WHAT YOU SHOULD DO
The word "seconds" occurs in some lines of the data. Return each such line.

[Extracted data entries]
--- --- ---

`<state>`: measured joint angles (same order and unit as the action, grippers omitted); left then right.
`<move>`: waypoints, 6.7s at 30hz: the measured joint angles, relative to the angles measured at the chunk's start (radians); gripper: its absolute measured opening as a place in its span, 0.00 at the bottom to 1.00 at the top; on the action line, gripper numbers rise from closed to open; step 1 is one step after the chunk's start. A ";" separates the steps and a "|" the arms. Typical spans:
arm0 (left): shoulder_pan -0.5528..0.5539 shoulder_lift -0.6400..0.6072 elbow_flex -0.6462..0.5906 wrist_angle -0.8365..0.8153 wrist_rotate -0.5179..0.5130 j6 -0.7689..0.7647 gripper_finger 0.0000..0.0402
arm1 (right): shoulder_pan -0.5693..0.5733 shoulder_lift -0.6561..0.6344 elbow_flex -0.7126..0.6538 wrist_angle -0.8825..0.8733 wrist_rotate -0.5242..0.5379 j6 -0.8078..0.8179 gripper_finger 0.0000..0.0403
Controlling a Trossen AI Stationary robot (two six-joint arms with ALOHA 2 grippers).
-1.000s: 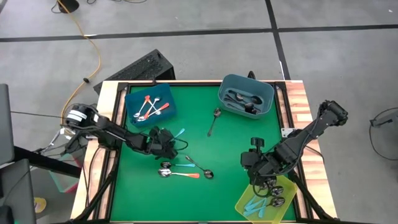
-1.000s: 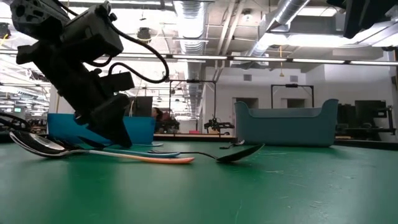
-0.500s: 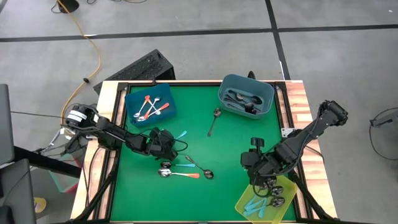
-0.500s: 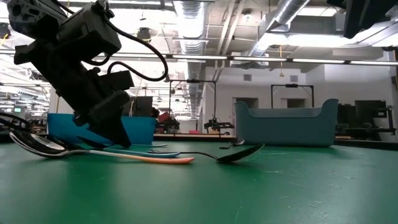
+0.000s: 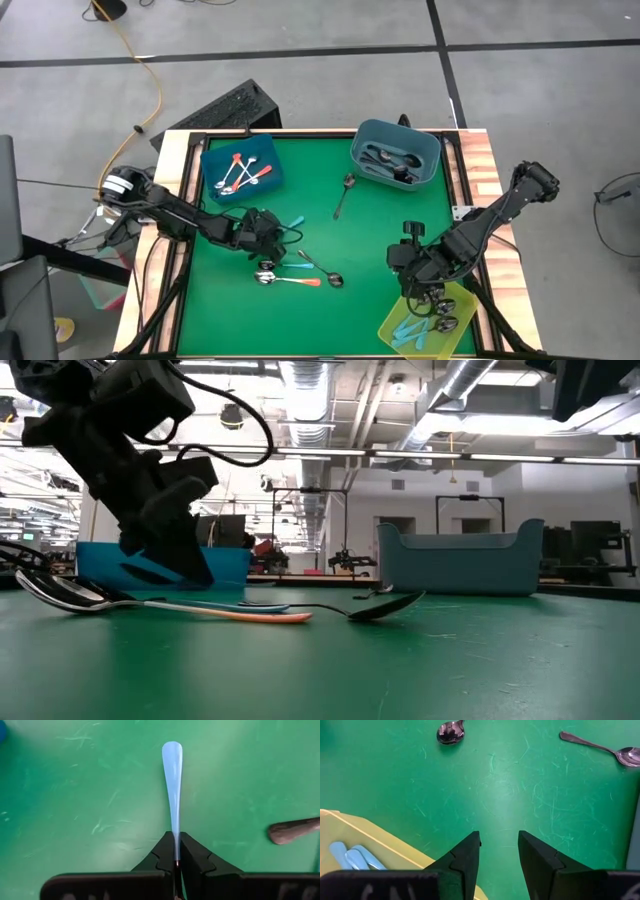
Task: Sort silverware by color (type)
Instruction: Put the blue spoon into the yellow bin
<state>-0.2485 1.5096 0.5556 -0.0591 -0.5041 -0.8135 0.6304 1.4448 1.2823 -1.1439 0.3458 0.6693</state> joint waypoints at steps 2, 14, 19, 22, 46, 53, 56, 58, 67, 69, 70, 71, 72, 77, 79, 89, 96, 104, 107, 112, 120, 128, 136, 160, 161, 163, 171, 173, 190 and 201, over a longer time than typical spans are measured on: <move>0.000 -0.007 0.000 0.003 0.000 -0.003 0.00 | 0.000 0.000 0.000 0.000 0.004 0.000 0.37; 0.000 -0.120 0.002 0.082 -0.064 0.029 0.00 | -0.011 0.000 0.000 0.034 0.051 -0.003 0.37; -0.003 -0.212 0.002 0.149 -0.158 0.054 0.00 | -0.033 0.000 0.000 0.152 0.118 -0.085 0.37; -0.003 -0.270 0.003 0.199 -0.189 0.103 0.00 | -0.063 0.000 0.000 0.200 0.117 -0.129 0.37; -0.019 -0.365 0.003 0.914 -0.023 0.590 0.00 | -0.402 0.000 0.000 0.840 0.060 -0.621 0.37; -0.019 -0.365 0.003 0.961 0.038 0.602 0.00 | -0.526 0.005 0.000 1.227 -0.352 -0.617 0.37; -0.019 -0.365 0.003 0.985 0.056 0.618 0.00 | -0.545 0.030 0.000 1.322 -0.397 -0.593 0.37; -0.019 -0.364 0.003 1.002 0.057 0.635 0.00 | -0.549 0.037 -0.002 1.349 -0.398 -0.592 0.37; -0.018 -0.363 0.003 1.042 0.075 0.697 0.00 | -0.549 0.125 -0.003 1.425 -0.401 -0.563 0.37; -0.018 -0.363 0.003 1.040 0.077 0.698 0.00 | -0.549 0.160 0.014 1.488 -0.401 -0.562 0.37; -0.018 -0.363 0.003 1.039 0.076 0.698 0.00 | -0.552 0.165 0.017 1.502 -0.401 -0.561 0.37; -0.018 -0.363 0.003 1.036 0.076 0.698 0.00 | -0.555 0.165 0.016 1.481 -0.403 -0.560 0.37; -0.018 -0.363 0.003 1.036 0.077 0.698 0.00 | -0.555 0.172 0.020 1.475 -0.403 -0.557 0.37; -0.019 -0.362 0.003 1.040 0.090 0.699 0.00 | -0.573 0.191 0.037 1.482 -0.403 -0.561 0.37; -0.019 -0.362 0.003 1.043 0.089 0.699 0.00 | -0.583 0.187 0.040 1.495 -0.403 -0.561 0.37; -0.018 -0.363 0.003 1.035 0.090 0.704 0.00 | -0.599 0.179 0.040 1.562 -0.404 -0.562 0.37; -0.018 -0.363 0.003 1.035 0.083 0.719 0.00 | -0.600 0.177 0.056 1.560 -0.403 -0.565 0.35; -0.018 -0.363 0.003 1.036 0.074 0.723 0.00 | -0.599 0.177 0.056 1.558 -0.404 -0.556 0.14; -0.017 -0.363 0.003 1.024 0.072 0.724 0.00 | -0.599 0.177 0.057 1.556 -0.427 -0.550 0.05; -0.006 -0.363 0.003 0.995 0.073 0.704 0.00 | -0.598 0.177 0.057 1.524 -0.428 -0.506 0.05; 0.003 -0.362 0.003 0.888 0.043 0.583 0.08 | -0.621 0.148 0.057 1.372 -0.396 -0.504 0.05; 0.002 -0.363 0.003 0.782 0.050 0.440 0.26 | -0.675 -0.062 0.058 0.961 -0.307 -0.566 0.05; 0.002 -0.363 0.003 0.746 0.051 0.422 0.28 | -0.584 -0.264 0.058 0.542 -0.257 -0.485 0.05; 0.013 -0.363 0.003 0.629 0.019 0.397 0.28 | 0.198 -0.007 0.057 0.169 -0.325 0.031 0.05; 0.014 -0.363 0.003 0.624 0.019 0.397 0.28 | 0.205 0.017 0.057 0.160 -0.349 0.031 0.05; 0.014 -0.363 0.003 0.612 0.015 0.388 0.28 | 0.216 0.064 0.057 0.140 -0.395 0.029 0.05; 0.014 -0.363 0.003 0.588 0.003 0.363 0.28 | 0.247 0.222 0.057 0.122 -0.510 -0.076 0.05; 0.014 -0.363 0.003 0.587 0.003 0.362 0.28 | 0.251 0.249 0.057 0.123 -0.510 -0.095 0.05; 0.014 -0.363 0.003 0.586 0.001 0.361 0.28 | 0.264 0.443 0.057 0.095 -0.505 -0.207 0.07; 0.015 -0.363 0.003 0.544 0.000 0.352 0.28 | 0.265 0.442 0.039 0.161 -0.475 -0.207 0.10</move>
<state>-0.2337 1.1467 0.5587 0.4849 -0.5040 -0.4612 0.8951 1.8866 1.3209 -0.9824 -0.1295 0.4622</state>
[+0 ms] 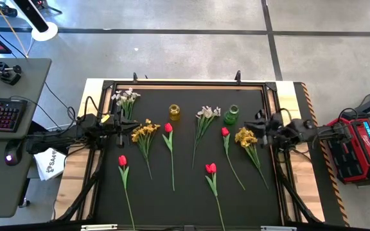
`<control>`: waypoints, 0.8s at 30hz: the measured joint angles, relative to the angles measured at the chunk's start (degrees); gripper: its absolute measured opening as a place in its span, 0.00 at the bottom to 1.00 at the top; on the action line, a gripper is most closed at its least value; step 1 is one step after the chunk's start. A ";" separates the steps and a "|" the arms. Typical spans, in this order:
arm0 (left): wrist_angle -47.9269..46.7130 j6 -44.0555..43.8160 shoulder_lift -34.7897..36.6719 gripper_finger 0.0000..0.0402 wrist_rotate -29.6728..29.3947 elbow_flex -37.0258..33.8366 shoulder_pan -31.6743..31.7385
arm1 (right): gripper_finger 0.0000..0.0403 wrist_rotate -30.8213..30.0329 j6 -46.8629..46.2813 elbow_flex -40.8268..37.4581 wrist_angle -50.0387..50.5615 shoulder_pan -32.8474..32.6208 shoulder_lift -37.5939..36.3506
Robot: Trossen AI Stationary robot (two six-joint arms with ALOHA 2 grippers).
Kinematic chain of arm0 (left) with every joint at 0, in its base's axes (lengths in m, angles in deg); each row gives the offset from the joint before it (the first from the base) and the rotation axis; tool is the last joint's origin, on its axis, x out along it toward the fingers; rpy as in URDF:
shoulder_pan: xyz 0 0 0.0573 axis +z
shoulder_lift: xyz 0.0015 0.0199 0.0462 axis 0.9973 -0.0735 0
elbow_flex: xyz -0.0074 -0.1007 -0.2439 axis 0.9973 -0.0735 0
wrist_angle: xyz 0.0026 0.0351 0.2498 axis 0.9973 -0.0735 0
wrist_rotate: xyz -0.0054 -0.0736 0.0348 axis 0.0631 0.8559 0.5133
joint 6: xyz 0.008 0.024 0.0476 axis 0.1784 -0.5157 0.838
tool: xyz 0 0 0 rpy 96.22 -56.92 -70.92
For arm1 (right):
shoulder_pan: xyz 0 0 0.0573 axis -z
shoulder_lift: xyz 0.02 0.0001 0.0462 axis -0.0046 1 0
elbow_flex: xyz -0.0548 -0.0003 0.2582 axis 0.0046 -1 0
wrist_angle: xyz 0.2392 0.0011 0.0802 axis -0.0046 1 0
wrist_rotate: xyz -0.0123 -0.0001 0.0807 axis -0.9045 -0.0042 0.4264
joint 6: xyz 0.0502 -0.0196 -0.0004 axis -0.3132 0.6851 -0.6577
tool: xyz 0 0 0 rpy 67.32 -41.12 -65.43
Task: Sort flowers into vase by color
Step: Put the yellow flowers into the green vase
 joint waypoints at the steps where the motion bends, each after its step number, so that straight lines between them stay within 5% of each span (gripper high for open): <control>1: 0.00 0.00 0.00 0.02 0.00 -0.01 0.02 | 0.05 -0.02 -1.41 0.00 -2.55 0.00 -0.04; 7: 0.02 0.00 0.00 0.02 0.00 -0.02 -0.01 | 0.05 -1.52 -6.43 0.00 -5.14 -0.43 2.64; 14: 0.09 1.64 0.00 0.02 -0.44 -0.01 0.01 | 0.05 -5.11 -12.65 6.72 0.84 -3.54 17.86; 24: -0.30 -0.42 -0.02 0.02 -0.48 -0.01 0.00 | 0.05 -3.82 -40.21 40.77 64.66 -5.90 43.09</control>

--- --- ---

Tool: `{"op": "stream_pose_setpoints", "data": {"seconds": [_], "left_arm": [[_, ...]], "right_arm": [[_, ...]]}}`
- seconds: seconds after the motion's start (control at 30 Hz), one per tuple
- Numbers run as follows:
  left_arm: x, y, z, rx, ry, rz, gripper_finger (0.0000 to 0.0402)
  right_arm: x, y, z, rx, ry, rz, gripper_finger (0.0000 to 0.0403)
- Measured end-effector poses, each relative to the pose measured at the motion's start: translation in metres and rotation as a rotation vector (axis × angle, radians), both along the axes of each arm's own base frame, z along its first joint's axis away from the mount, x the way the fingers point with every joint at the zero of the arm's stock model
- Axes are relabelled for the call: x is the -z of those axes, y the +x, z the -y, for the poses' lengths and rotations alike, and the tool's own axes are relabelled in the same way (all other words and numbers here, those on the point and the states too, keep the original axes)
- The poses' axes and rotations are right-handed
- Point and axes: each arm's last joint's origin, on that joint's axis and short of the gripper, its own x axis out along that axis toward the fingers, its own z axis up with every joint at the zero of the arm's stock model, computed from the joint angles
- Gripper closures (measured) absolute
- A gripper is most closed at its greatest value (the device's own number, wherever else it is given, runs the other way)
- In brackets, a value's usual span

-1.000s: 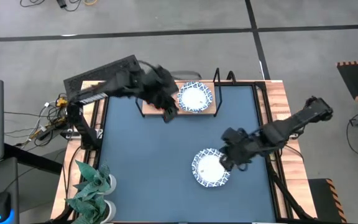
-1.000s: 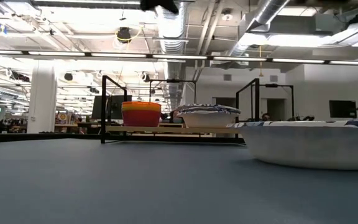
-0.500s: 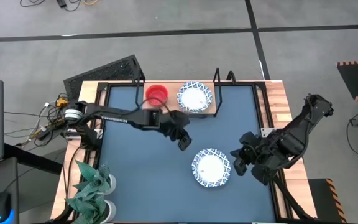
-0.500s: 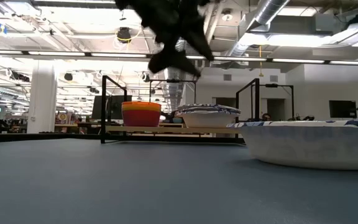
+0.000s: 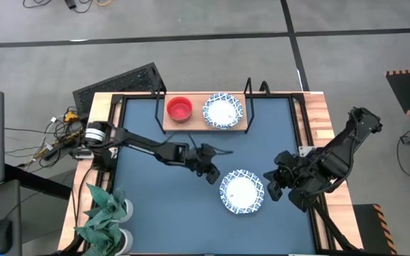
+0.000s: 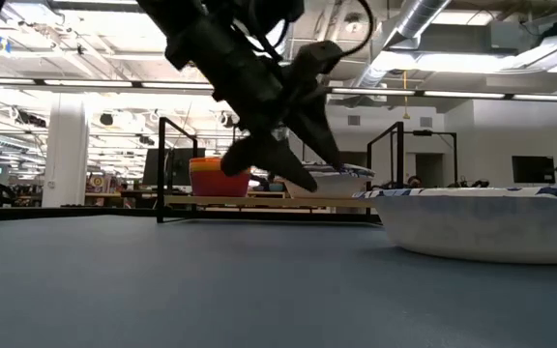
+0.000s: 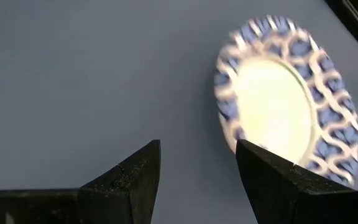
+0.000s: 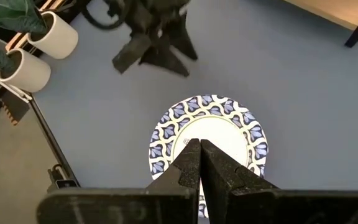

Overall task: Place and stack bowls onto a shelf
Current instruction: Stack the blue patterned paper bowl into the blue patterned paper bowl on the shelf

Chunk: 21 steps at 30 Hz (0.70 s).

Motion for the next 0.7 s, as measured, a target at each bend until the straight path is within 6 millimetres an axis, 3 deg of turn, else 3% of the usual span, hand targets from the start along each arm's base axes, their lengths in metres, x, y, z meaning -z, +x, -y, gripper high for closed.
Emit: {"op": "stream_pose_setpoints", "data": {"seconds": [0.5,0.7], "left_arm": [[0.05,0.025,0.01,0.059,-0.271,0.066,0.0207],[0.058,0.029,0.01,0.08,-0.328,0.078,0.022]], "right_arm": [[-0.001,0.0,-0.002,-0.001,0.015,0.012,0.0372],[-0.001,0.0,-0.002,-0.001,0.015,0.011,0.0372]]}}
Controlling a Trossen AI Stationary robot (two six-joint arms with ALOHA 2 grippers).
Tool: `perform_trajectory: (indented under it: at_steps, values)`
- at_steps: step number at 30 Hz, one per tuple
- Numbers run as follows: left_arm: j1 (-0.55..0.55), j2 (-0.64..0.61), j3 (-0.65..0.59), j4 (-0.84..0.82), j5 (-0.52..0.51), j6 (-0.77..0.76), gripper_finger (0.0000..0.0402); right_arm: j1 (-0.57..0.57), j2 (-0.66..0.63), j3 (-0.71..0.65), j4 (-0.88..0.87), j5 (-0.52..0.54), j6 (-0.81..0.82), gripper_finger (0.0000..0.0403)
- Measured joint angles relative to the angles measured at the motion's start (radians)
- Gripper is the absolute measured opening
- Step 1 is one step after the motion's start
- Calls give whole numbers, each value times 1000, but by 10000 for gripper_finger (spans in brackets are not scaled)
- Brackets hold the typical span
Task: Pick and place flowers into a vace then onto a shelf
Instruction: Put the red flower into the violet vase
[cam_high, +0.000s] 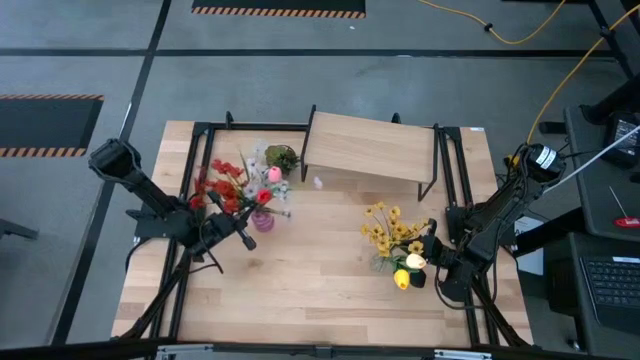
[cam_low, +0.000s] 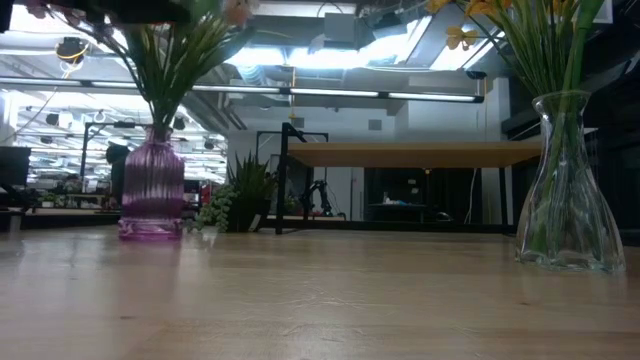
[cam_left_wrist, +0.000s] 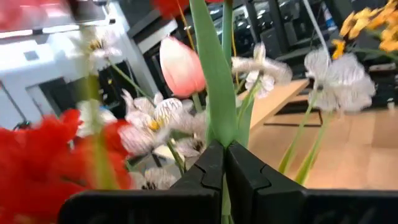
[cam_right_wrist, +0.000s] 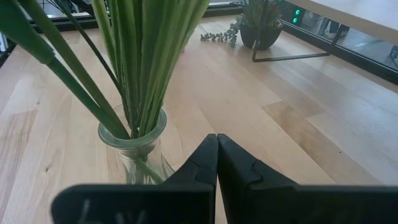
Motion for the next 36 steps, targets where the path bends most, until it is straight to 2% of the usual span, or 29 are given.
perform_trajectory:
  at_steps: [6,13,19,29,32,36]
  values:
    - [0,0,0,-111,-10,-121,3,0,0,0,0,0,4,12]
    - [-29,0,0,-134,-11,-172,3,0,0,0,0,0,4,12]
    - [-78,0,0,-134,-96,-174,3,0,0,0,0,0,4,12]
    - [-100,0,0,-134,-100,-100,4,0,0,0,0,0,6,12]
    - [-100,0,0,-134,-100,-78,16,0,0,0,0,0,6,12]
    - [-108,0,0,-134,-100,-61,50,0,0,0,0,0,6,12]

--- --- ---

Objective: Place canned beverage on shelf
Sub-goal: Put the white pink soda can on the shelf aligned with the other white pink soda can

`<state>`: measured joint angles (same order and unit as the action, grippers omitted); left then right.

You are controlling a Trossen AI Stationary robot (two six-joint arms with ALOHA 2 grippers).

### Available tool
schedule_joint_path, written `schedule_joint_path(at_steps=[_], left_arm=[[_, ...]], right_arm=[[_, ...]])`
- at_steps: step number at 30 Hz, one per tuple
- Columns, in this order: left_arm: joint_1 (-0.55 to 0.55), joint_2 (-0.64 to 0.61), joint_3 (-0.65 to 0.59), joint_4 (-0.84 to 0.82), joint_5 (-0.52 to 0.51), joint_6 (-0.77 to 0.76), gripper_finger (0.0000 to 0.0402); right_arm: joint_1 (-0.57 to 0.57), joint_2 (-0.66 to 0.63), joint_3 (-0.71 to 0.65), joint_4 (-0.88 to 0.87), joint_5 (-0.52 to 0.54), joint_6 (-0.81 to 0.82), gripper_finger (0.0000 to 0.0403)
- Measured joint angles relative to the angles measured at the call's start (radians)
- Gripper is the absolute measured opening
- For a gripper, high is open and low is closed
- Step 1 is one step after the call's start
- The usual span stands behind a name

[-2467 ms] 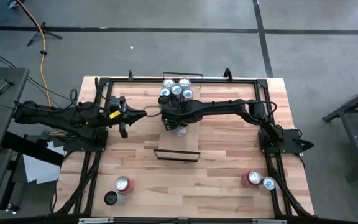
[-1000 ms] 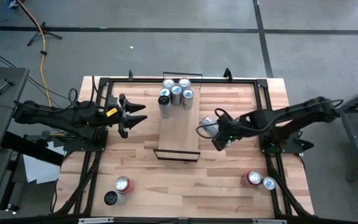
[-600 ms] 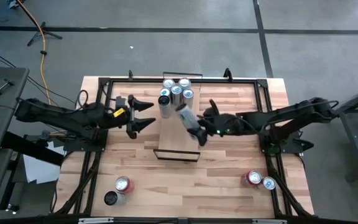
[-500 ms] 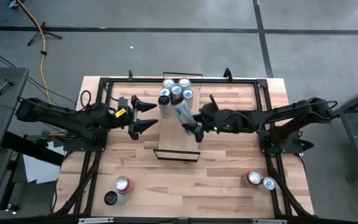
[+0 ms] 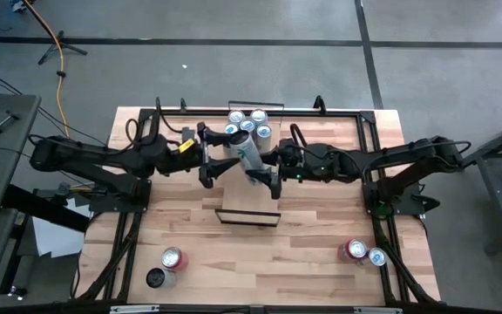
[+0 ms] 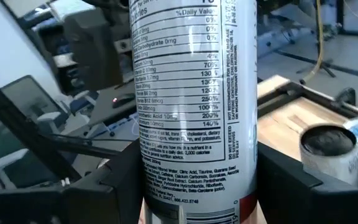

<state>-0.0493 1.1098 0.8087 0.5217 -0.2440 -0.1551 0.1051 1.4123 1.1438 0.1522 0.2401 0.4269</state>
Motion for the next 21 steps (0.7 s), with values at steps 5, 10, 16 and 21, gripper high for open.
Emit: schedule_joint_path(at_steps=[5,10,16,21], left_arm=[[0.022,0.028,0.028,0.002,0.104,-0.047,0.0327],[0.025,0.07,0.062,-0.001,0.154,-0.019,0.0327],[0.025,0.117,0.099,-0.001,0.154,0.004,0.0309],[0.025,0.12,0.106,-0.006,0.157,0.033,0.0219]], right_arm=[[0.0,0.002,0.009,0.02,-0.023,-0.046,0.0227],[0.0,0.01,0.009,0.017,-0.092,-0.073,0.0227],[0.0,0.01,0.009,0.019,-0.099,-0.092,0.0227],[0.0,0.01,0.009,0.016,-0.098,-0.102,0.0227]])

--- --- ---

WRITTEN RESPONSE
Tool: `{"op": "stream_pose_setpoints", "data": {"seconds": [_], "left_arm": [[_, ...]], "right_arm": [[_, ...]]}}`
- seconds: seconds after the motion's start (control at 30 Hz), one per tuple
Emit: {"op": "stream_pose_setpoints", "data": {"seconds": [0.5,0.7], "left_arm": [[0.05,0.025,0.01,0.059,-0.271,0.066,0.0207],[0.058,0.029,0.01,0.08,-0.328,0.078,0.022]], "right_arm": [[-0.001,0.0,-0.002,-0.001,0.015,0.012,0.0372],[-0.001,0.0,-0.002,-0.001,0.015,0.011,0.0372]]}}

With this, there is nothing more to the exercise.